Only the lines from the one with "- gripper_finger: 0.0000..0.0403" through the last line of the data below are to be duplicated, exactly and without pictures.

-.-.-

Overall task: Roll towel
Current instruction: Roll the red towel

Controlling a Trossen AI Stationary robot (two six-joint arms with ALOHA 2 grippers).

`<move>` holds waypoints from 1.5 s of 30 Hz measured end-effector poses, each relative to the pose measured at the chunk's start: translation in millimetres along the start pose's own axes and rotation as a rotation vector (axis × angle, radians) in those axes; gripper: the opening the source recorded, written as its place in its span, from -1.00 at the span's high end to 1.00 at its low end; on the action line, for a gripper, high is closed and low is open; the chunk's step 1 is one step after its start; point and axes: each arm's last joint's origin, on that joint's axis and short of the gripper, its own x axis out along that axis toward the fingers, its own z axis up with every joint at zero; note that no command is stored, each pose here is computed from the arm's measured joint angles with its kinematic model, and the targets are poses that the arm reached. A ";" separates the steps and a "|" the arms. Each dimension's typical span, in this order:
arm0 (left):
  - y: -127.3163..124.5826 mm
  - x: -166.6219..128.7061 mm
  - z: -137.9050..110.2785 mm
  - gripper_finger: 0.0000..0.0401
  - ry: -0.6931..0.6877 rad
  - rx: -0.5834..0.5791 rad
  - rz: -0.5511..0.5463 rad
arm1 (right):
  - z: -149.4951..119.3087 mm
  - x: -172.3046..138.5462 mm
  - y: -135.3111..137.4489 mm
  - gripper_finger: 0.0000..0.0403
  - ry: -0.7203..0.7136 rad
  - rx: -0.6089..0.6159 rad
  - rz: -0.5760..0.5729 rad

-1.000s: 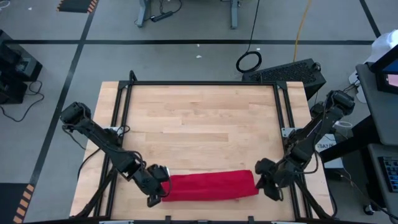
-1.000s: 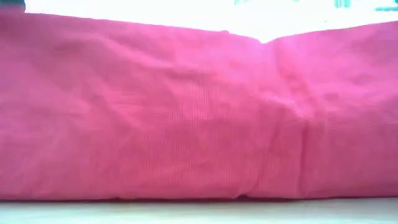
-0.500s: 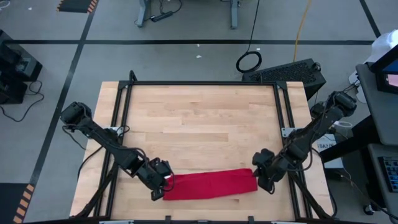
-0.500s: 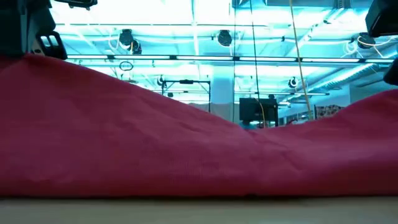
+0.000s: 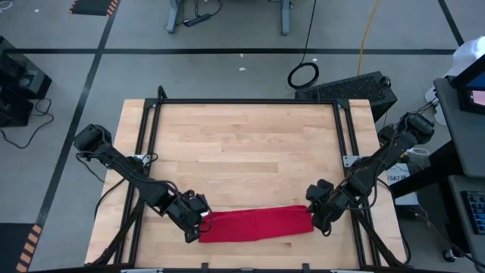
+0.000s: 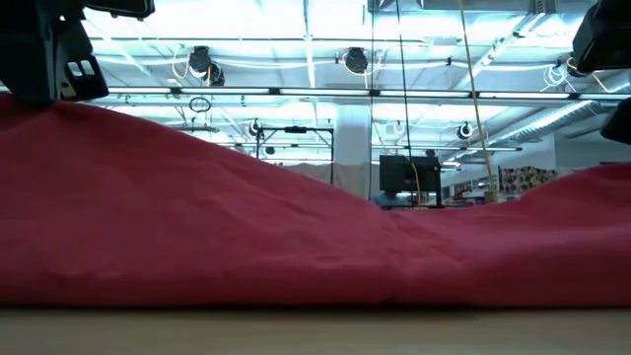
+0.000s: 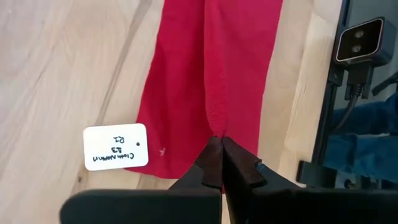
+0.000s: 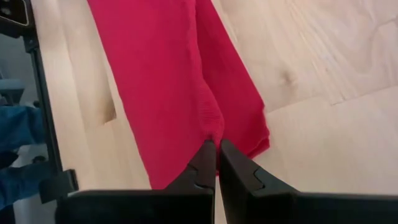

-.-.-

Written answer:
  - gripper_finger: 0.0000..0.0403
  - ry: -0.7203..0.7136 rad
  - rx: -0.6089..0.6159 rad
  - rz: -0.5760..0.5729 rad

-1.000s: 
-1.000s: 
-0.500s: 
-0.500s: 
+0.000s: 
+0.000s: 
+0.000s: 
+0.000s: 

Nothing else is required to complete the exercise.